= Frederick W. Stickney =

American architect

Frederick Warren Stickney (June 17, 1853 – January 18, 1918) was an American architect.

==Early years==
Stickney was born in Lowell, Massachusetts, to Daniel and Betsey Stickney. He attended MIT and later worked at the New York office of William Robert Ware & Henry Van Brunt. At Ware & Van Brunt, Stickney worked alongside other MIT graduates, including Ware's son William Rotch Ware, Charles Allerton Coolidge, and George Foster Shepley.

==Career==
In February 1882, Stickney joined about twenty other prominent young men of Lowell to form a gentleman's club called the Yorick Club, with him appointed as secretary. Other members included Fred C. Church and Percy Parker.

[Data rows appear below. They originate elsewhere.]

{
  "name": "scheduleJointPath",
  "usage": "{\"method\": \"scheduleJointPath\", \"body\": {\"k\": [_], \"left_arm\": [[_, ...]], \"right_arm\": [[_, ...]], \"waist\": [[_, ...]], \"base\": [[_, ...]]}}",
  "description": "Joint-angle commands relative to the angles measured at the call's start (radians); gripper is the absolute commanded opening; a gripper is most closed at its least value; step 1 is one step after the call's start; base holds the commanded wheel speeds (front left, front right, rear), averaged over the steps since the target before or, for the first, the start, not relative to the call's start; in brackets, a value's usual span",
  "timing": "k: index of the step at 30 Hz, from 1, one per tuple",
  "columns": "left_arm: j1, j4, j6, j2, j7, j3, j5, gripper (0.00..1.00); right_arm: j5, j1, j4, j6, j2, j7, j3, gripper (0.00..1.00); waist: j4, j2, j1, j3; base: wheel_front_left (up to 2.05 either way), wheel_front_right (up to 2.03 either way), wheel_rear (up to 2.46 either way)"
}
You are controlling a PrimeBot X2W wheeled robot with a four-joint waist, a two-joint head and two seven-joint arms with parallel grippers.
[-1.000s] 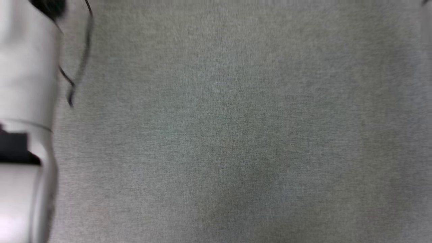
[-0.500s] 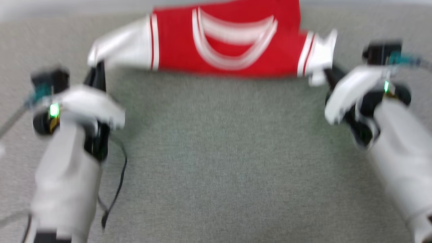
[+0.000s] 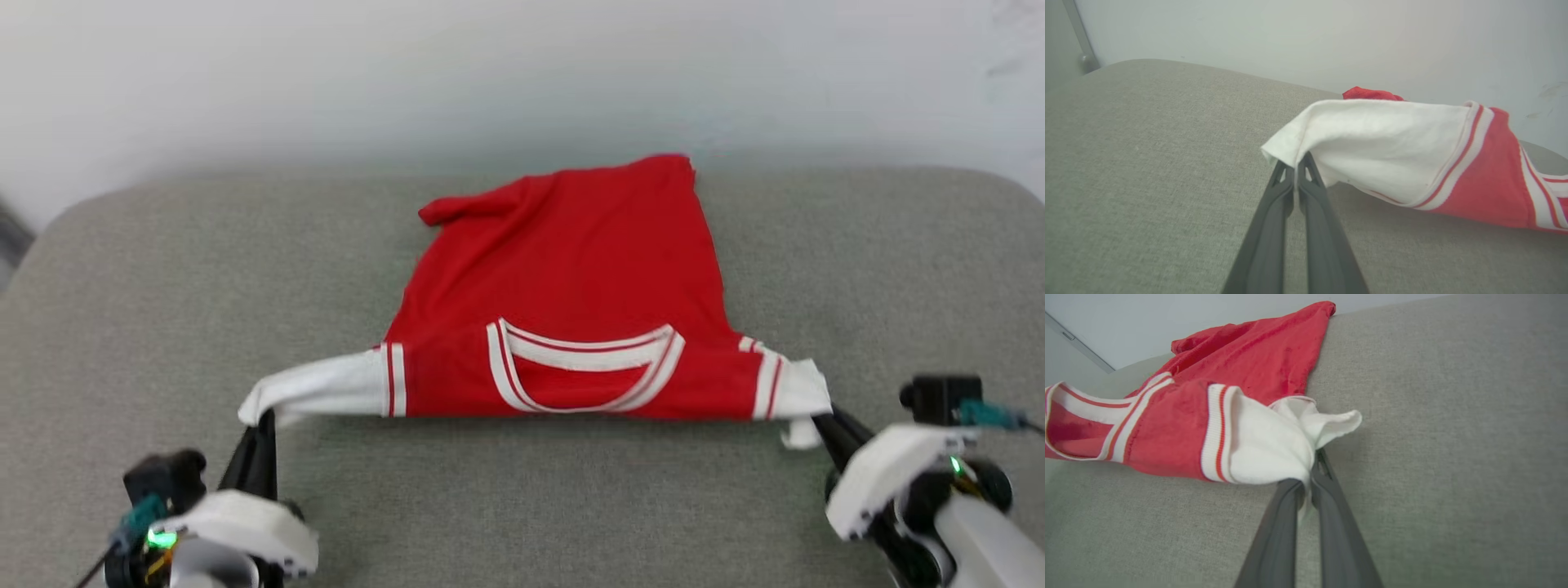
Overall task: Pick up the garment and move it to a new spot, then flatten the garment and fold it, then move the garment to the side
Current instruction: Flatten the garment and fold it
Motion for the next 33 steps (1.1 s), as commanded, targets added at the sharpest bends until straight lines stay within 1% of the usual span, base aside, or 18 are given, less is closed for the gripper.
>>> {"method": "scheduleJointPath", "body": {"k": [1, 6, 7, 11, 13, 14, 15, 16, 21, 25, 27, 29, 31, 33], "left_arm": [[0.027, -0.024, 0.01, 0.008, 0.004, 0.001, 0.007, 0.0], [0.202, -0.156, 0.064, 0.01, 0.059, -0.006, 0.012, 0.0], [0.23, -0.181, 0.073, 0.014, 0.066, -0.002, 0.01, 0.0], [0.332, -0.267, 0.112, 0.015, 0.092, 0.004, 0.012, 0.0], [0.357, -0.302, 0.12, 0.016, 0.103, 0.001, 0.014, 0.0], [0.365, -0.318, 0.124, 0.018, 0.107, -0.002, 0.018, 0.0], [0.369, -0.332, 0.126, 0.023, 0.114, -0.008, 0.026, 0.0], [0.369, -0.348, 0.124, 0.025, 0.119, -0.017, 0.03, 0.0], [0.348, -0.413, 0.12, 0.029, 0.137, -0.052, 0.054, 0.0], [0.332, -0.462, 0.127, 0.021, 0.143, -0.073, 0.068, 0.0], [0.322, -0.489, 0.13, 0.015, 0.142, -0.084, 0.075, 0.0], [0.31, -0.515, 0.13, 0.01, 0.142, -0.097, 0.081, 0.0], [0.285, -0.537, 0.125, 0.003, 0.14, -0.113, 0.091, 0.0], [0.255, -0.553, 0.116, -0.003, 0.135, -0.132, 0.099, 0.0]], "right_arm": [[0.001, 0.038, -0.015, -0.001, -0.008, -0.004, -0.014, 0.0], [-0.038, 0.234, -0.112, -0.001, -0.025, 0.003, -0.108, 0.0], [-0.042, 0.272, -0.133, -0.001, -0.021, 0.01, -0.128, 0.0], [-0.122, 0.426, -0.221, -0.001, 0.0, 0.045, -0.23, 0.0], [-0.175, 0.485, -0.273, -0.001, 0.018, 0.084, -0.273, 0.0], [-0.198, 0.511, -0.301, -0.001, 0.028, 0.112, -0.29, 0.29], [-0.222, 0.528, -0.332, -0.001, 0.033, 0.134, -0.309, 0.97], [-0.242, 0.541, -0.367, -0.001, 0.039, 0.158, -0.328, 1.0], [-0.304, 0.573, -0.53, -0.001, 0.067, 0.263, -0.423, 1.0], [-0.296, 0.503, -0.597, -0.001, 0.089, 0.315, -0.527, 1.0], [-0.283, 0.437, -0.582, -0.001, 0.101, 0.33, -0.583, 1.0], [-0.282, 0.362, -0.542, -0.001, 0.106, 0.336, -0.628, 1.0], [-0.277, 0.244, -0.472, -0.001, 0.097, 0.355, -0.663, 1.0], [-0.287, 0.136, -0.4, -0.001, 0.079, 0.381, -0.677, 1.0]], "waist": [[0.013, 0.0, 0.0004, -0.018], [0.023, 0.0, 0.0004, -0.055], [0.024, 0.0, 0.0004, -0.058], [0.031, 0.0, 0.0004, -0.066], [0.036, 0.0, 0.0004, -0.067], [0.038, 0.0, 0.0004, -0.066], [0.041, 0.0, 0.0004, -0.065], [0.045, 0.0, 0.0004, -0.063], [0.068, 0.0, 0.0004, -0.054], [0.092, 0.0, 0.0004, -0.037], [0.106, 0.0, 0.0004, -0.015], [0.122, 0.0, 0.0004, 0.015], [0.146, 0.0, 0.0004, 0.053], [0.177, 0.0, 0.0004, 0.101]], "base": [[0.0, 0.0, 0.0], [0.0, 0.0, 0.0], [0.0, 0.0, 0.0], [0.0, 0.0, 0.0], [0.0, 0.0, 0.0], [0.0, 0.0, 0.0], [0.0, 0.0, 0.0], [0.0, 0.0, 0.0], [0.0, 0.0, 0.0], [0.0, 0.0, 0.0], [0.0, 0.0, 0.0], [0.0, 0.0, 0.0], [0.0, 0.0, 0.0], [0.0, 0.0, 0.0]]}}
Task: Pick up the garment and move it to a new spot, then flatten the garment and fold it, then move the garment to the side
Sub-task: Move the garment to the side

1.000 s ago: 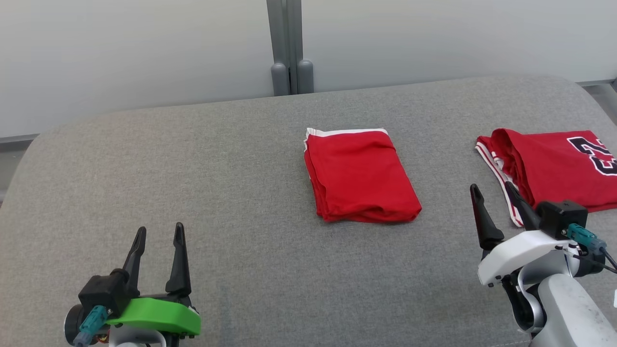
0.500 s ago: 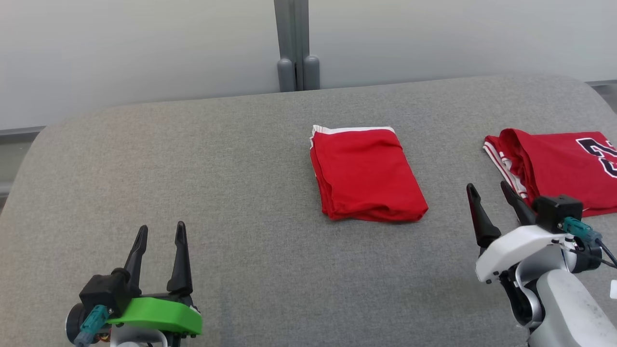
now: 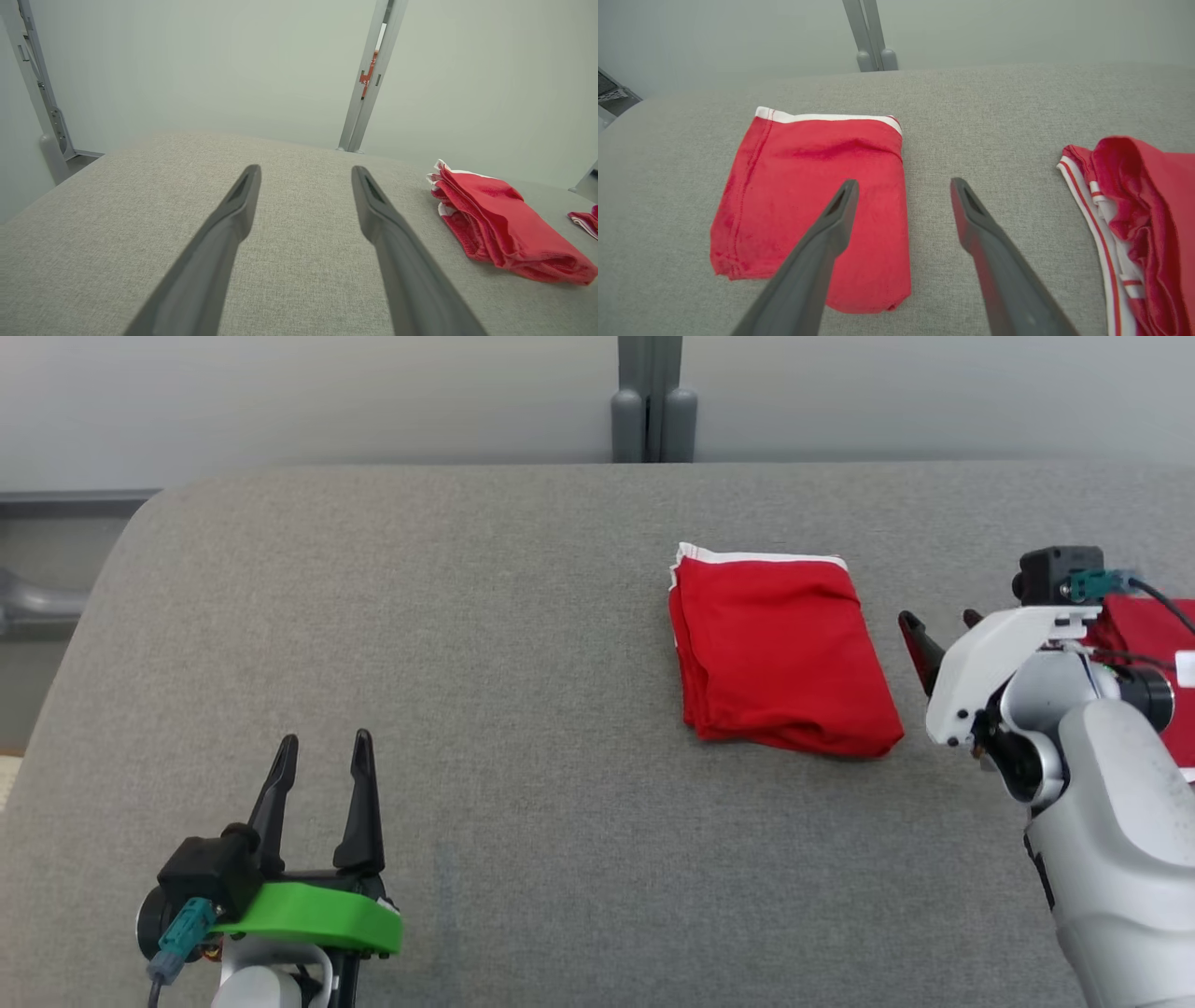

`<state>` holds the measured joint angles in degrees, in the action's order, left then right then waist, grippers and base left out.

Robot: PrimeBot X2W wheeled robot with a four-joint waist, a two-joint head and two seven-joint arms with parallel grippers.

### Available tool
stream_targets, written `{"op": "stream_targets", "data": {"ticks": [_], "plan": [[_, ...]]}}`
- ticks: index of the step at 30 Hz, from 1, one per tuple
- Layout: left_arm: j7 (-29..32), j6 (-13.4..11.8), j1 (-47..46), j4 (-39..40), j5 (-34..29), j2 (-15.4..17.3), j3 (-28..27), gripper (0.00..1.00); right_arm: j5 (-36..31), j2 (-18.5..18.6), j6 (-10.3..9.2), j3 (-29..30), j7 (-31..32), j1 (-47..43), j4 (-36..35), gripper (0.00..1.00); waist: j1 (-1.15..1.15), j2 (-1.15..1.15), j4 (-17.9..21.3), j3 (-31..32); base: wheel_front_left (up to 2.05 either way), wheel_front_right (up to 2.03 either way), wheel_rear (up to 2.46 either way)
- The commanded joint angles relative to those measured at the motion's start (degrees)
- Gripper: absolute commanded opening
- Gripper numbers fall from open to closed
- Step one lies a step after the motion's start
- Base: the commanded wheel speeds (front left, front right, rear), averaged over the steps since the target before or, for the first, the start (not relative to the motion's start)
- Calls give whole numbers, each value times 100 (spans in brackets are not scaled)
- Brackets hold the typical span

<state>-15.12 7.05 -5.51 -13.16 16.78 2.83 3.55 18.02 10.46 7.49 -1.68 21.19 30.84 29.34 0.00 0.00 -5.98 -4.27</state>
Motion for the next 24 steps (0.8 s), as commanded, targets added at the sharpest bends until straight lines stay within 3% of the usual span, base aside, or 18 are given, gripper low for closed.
{"op": "stream_targets", "data": {"ticks": [1,6,11,21,23,24], "plan": [[0,11,-147,39,21,15,8,100,-80,12,1,52,150,133,63,100,0,0,-351,-393,0,0,0],[1,21,-381,105,85,17,110,100,-458,85,0,336,725,511,344,100,0,0,-717,-845,0,0,0],[0,27,-524,144,157,16,166,100,-602,27,1,578,845,584,537,100,0,0,-971,-1116,0,0,0],[0,17,-615,142,245,15,166,100,-978,-120,0,664,1191,339,1064,100,0,0,-1004,-1307,0,0,0],[0,13,-627,143,261,16,195,100,-1001,-142,2,548,1299,293,1098,29,0,0,-954,-1310,0,0,0],[0,12,-642,139,267,15,223,100,-1007,-127,2,437,1342,291,1064,0,0,0,-924,-1310,0,0,0]]}}
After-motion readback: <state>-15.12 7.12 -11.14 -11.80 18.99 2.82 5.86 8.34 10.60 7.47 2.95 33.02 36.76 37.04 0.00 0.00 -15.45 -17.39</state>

Stickney opened his office at 131 Devonshire Street in Boston, alongside at least a dozen other architectural firms on the same street, including Henry Van Brunt and Arthur Rotch.

In 1884, Stickney designed a summer cottage for Rev. H.T. Rose in Water Mill Long Island, which now stands as a part of the Southamptons. It is known as Rosemary Lodge and was added to the National Register of Historic Places in 2000.

In February 1886, Stickney's works were part of the first exhibition under the Boston Society of Architects held at the Boston Art Club Gallery.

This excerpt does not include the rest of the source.